▸ HOW TO COMPLETE THIS TASK:
Word for word, restate every line of the material.

※

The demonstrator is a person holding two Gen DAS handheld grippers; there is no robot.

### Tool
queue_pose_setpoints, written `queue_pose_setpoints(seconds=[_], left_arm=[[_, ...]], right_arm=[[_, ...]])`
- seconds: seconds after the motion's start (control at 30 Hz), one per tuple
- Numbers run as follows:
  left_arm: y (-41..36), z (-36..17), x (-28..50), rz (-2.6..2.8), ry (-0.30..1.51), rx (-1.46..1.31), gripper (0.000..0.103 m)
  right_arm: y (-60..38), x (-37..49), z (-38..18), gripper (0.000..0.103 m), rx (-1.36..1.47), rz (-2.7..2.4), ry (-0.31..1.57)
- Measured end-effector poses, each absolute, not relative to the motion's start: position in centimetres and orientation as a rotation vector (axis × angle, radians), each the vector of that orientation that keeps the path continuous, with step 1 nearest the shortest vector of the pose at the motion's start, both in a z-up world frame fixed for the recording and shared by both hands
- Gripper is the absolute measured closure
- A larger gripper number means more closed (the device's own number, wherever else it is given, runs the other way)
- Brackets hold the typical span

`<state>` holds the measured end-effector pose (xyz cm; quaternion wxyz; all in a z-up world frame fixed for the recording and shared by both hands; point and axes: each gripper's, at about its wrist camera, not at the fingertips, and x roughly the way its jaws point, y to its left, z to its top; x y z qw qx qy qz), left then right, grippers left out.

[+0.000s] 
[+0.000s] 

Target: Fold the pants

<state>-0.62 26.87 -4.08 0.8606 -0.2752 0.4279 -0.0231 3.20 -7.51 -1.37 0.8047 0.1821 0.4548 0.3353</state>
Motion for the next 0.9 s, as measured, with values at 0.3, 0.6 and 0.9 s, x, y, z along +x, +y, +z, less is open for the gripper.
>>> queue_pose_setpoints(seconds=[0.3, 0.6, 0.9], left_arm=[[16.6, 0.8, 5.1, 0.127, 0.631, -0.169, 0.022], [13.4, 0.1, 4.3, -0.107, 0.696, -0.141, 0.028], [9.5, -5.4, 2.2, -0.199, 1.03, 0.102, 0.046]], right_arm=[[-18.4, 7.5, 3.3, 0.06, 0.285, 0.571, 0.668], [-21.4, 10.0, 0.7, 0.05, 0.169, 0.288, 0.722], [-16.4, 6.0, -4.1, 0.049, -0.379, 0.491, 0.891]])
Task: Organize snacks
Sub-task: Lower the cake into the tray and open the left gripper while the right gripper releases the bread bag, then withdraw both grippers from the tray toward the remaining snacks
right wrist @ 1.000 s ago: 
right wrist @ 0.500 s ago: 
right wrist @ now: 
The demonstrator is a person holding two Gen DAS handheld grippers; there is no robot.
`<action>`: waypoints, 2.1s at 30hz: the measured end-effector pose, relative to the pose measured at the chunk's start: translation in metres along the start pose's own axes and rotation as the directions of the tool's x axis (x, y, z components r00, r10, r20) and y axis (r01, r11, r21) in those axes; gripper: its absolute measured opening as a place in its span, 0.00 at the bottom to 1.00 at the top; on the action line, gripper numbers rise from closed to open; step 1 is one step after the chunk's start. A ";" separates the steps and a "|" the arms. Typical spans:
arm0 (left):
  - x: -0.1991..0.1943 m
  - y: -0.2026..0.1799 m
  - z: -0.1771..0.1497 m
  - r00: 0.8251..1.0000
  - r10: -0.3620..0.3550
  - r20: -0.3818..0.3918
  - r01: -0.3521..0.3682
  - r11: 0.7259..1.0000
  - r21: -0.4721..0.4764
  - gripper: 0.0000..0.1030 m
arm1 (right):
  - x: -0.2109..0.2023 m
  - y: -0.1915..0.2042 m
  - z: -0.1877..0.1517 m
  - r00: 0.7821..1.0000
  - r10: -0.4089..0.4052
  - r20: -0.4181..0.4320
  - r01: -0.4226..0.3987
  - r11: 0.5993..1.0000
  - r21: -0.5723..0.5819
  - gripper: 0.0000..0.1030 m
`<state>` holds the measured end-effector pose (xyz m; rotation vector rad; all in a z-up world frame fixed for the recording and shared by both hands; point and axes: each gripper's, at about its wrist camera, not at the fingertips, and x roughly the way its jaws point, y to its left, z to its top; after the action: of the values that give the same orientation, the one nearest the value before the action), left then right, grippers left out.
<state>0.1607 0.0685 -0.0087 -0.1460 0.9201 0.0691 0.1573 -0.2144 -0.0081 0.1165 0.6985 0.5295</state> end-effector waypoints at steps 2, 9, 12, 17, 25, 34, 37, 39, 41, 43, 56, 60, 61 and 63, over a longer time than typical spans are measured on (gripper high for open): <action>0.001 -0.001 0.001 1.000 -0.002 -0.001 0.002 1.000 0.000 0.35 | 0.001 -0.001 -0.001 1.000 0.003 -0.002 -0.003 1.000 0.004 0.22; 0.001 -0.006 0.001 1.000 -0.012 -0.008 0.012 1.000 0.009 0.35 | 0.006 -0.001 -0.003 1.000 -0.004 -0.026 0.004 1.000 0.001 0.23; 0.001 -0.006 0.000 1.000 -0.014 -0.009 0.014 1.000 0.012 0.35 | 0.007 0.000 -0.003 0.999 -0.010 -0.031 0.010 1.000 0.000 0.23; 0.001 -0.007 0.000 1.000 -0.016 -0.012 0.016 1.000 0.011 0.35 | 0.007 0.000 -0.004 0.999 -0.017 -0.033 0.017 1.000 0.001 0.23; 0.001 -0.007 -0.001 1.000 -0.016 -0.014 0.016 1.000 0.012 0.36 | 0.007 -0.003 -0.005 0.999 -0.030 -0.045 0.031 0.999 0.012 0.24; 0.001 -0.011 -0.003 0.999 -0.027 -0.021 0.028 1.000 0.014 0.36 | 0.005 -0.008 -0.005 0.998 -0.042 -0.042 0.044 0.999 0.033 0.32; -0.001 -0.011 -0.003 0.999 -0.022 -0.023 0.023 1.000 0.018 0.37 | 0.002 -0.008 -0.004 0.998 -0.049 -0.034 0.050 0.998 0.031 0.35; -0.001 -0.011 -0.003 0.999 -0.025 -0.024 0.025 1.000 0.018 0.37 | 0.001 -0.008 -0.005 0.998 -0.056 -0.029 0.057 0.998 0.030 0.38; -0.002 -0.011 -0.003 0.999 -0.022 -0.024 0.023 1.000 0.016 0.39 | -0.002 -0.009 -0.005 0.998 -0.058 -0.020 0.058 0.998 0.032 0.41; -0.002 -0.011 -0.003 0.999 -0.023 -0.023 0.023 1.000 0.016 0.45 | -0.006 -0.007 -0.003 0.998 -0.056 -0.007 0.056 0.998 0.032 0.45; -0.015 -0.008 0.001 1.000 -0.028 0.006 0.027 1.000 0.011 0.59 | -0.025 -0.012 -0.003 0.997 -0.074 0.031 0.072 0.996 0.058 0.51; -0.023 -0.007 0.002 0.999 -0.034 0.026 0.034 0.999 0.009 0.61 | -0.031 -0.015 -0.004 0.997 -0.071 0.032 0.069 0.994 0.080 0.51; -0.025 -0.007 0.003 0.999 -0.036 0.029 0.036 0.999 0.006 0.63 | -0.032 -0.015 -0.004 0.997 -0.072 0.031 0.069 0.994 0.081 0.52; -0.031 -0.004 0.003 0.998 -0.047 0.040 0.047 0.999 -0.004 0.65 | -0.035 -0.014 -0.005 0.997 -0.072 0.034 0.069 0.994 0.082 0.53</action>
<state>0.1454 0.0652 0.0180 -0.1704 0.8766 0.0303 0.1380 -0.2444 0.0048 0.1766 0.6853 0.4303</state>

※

▸ TASK OUTPUT:
The demonstrator is a person holding two Gen DAS handheld grippers; there is no robot.

### Tool
queue_pose_setpoints, written `queue_pose_setpoints(seconds=[_], left_arm=[[_, ...]], right_arm=[[_, ...]])`
- seconds: seconds after the motion's start (control at 30 Hz), one per tuple
- Numbers run as follows:
  left_arm: y (-41..36), z (-36..17), x (-28..50), rz (-2.6..2.8), ry (-0.30..1.51), rx (-1.46..1.31), gripper (0.000..0.103 m)
  right_arm: y (-60..38), x (-37..49), z (-38..18), gripper (0.000..0.103 m), rx (-1.36..1.47), rz (-2.7..2.4), ry (-0.31..1.57)
- Measured end-effector poses, each absolute, not relative to the motion's start: position in centimetres and orientation as a rotation vector (axis × angle, radians), each the vector of that orientation that keeps the path continuous, with step 1 nearest the shortest vector of the pose at the motion's start, both in a z-up world frame fixed for the recording and shared by both hands
- Gripper is the absolute measured closure
- A larger gripper number means more closed (the device's own number, wherever else it is given, runs the other way)
- Brackets hold the typical span

`<state>` holds the measured end-effector pose (xyz cm; quaternion wxyz; all in a z-up world frame fixed for the recording and shared by both hands; point and axes: each gripper's, at about its wrist camera, not at the fingertips, and x roughly the way its jaws point, y to its left, z to its top; x y z qw qx qy qz), left then right, grippers left out.

[+0.000s] 
[+0.000s] 

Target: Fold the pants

<state>-0.62 26.87 -4.08 0.8606 -0.2752 0.4279 -0.0231 3.20 -7.51 -1.37 0.8047 0.1821 0.4548 0.3353</state>
Motion for the next 0.9 s, as measured, with values at 0.3, 0.6 and 0.9 s, x, y, z along +x, +y, +z, less is open for the gripper.
>>> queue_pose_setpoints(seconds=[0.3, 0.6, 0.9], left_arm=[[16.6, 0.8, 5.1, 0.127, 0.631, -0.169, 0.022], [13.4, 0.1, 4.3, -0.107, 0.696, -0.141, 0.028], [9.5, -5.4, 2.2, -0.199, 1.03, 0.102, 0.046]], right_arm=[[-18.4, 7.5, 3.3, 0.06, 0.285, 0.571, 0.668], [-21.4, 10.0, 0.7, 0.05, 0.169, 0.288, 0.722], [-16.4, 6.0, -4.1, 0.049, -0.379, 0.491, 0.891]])
Task: Organize snacks
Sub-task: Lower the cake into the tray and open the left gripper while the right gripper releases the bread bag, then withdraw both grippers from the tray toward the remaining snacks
right wrist @ 1.000 s ago: 
right wrist @ 0.500 s ago: 
right wrist @ now: 
The demonstrator is a person holding two Gen DAS handheld grippers; there is no robot.
`<action>`: waypoints, 2.1s at 30hz: the measured end-effector pose, relative to the pose measured at the chunk's start: translation in metres along the start pose's own axes and rotation as the directions of the tool's x axis (x, y, z components r00, r10, r20) and y axis (r01, r11, r21) in those axes; gripper: its absolute measured opening as a place in its span, 0.00 at the bottom to 1.00 at the top; on the action line, gripper numbers rise from closed to open; step 1 is one step after the chunk's start. A ";" separates the steps and a "|" the arms. Typical spans:
arm0 (left):
  - x: -0.1991..0.1943 m
  - y: -0.2026..0.1799 m
  - z: -0.1771..0.1497 m
  - r00: 0.8251..1.0000
  - r10: -0.3620..0.3550
  - r20: -0.3818..0.3918
  - r01: -0.3521..0.3682
  - r11: 0.7259..1.0000
  - r21: -0.4721..0.4764
  - gripper: 0.0000..0.1030 m
arm1 (right):
  - x: -0.2109..0.2023 m
  - y: -0.1915..0.2042 m
  - z: -0.1877..0.1517 m
  - r00: 0.7821..1.0000
  - r10: -0.4089..0.4052
  - r20: -0.4181..0.4320
  - r01: -0.4226..0.3987
  - r11: 0.5993..1.0000
  - r21: -0.5723..0.5819
  - gripper: 0.0000..0.1030 m
`<state>` holds the measured end-effector pose (xyz m; rotation vector rad; all in a z-up world frame fixed for the recording and shared by both hands; point and axes: each gripper's, at about its wrist camera, not at the fingertips, and x roughly the way its jaws point, y to its left, z to its top; after the action: of the values that give the same orientation, the one nearest the value before the action), left then right, grippers left out.
<state>0.1607 0.0685 -0.0087 -0.1460 0.9201 0.0691 0.1573 -0.2144 -0.0081 0.1165 0.6985 0.5295</state> end-effector waypoints at steps 2, 9, 12, 17, 25, 34, 37, 39, 41, 43, 56, 60, 61 and 63, over a longer time than typical spans are measured on (gripper high for open): <action>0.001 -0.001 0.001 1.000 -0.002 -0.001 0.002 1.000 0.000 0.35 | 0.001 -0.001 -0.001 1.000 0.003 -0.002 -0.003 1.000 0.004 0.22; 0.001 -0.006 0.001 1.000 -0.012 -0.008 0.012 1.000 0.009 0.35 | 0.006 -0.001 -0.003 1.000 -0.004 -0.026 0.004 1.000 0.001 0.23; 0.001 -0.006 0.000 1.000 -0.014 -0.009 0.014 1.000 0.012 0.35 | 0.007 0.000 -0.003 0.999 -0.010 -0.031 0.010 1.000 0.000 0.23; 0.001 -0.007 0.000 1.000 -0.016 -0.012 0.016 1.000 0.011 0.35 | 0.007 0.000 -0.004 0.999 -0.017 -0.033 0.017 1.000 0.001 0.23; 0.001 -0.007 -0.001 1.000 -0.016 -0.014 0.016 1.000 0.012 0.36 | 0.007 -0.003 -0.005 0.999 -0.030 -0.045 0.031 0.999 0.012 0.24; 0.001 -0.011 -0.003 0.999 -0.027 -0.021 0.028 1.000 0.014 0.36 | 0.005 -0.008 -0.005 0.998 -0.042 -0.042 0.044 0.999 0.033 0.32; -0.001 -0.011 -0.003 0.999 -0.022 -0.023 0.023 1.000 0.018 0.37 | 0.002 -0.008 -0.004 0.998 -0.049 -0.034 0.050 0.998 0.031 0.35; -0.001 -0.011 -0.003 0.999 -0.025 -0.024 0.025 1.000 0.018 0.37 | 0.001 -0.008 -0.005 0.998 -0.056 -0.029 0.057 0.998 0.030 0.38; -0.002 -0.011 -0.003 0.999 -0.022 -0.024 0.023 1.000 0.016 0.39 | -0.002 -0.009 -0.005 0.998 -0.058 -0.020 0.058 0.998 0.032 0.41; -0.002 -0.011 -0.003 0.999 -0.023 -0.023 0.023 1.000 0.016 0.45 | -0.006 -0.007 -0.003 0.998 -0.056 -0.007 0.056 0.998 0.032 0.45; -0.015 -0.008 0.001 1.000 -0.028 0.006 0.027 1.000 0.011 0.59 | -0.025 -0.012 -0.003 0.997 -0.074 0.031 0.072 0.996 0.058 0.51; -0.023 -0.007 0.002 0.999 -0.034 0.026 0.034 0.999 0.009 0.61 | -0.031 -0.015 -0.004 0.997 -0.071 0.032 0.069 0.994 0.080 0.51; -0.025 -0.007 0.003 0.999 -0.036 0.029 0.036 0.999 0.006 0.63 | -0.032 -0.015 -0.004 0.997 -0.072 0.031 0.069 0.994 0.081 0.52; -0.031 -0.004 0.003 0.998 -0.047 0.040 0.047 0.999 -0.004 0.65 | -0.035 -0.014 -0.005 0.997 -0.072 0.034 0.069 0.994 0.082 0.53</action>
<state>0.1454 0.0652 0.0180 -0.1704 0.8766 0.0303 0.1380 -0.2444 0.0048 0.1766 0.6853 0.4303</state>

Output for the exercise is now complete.